# [TASK TO CARRY OUT]
The line containing "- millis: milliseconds" marks the end: write out exactly every line from the first line of the data below through that line, and only those.

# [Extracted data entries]
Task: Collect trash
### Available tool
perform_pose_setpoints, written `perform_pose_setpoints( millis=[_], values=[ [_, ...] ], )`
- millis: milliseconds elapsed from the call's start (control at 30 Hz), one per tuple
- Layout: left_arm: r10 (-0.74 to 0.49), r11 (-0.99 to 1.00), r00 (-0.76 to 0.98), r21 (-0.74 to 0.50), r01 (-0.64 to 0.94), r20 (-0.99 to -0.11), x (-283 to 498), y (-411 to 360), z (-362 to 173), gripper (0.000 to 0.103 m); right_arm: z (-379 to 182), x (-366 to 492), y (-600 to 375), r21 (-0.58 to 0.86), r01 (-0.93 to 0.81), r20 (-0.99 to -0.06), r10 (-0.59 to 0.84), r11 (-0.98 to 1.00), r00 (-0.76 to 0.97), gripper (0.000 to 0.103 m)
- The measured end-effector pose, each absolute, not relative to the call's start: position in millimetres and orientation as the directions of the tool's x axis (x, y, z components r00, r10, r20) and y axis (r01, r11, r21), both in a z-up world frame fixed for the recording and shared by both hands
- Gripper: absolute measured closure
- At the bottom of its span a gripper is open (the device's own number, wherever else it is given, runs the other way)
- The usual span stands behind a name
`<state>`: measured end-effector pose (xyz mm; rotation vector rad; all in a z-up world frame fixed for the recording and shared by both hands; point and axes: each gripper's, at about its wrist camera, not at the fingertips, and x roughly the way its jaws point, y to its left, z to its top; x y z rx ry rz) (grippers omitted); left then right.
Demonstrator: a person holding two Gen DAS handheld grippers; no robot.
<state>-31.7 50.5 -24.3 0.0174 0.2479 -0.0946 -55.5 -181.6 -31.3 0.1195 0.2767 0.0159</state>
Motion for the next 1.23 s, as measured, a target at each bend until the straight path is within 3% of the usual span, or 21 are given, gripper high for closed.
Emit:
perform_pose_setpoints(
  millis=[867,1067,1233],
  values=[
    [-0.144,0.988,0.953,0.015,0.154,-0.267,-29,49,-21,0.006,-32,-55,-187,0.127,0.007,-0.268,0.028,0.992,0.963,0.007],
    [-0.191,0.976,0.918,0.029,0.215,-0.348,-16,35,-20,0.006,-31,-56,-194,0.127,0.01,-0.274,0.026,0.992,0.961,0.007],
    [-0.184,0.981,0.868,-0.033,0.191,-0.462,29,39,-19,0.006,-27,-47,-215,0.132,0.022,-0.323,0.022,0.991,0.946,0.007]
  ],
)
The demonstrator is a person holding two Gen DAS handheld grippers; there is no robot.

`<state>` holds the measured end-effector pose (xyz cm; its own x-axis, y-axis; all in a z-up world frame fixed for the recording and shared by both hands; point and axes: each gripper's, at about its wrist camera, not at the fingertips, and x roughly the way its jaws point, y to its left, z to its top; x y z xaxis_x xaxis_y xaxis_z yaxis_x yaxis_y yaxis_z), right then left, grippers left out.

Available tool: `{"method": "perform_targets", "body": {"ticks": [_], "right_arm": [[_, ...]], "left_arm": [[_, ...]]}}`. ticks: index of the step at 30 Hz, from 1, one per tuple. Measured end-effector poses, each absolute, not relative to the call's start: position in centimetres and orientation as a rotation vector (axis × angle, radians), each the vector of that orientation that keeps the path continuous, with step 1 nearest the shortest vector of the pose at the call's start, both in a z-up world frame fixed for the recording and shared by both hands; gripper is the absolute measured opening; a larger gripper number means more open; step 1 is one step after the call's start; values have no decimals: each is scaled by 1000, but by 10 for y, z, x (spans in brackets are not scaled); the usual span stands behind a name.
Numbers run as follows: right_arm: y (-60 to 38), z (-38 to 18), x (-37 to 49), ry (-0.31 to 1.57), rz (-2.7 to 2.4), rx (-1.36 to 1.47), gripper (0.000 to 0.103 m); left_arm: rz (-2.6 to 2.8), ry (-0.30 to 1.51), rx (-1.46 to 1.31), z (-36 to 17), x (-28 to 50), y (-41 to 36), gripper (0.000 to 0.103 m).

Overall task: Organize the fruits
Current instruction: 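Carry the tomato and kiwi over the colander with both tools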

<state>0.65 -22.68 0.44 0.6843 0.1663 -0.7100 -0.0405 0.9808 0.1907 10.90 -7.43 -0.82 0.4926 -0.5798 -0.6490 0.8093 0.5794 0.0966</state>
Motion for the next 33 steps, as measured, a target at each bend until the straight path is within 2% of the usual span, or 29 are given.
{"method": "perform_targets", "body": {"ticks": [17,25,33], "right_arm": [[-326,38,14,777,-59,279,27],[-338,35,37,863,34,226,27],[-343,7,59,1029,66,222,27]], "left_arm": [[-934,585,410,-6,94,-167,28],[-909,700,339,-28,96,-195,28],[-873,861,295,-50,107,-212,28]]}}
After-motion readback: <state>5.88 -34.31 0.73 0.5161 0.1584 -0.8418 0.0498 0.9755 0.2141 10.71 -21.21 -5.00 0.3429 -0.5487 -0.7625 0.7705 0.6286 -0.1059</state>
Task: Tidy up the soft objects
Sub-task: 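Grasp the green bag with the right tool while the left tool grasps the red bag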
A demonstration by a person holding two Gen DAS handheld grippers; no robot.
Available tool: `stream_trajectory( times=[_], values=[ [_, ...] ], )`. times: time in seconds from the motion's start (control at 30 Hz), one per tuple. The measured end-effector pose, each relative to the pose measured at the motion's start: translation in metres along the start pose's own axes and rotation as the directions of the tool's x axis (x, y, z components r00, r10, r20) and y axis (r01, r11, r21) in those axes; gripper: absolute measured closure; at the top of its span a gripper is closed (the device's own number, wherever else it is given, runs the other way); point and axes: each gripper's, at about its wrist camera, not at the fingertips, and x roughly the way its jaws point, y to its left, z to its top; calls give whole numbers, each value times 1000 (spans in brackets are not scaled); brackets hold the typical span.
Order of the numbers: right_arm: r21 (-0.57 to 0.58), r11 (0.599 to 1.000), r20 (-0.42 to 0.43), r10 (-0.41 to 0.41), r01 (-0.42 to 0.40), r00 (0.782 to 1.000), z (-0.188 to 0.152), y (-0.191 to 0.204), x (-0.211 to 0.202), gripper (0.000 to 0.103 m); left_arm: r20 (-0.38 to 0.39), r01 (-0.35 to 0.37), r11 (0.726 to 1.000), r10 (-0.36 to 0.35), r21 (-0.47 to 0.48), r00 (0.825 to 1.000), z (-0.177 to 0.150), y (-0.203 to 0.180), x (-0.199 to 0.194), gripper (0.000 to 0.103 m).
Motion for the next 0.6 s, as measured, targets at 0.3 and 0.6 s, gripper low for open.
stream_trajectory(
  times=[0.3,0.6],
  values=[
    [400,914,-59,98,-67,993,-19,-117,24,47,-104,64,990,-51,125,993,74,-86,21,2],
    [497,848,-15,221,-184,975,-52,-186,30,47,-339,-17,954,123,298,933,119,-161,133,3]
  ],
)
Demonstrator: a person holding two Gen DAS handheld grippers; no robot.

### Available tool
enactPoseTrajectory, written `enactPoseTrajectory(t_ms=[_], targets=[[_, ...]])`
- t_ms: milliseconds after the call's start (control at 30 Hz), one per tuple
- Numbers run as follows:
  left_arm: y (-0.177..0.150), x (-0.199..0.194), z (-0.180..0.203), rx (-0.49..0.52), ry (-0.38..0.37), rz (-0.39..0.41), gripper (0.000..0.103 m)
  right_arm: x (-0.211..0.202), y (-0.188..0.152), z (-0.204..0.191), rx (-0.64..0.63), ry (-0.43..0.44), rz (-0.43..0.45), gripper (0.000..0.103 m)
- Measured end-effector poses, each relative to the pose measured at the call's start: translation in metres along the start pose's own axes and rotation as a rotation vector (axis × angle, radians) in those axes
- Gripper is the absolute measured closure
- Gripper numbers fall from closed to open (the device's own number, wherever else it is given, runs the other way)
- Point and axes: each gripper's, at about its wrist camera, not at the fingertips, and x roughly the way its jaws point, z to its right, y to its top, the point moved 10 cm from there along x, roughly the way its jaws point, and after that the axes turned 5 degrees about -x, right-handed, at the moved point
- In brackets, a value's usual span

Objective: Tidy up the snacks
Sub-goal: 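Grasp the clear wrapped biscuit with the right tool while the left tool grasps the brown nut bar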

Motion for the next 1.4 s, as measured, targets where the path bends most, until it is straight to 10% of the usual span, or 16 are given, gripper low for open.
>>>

# [THE COMPLETED TASK]
Task: Collect trash
### Available tool
perform_pose_setpoints, written `perform_pose_setpoints( millis=[_], values=[ [_, ...] ], )`
- millis: milliseconds elapsed from the call's start (control at 30 Hz), one per tuple

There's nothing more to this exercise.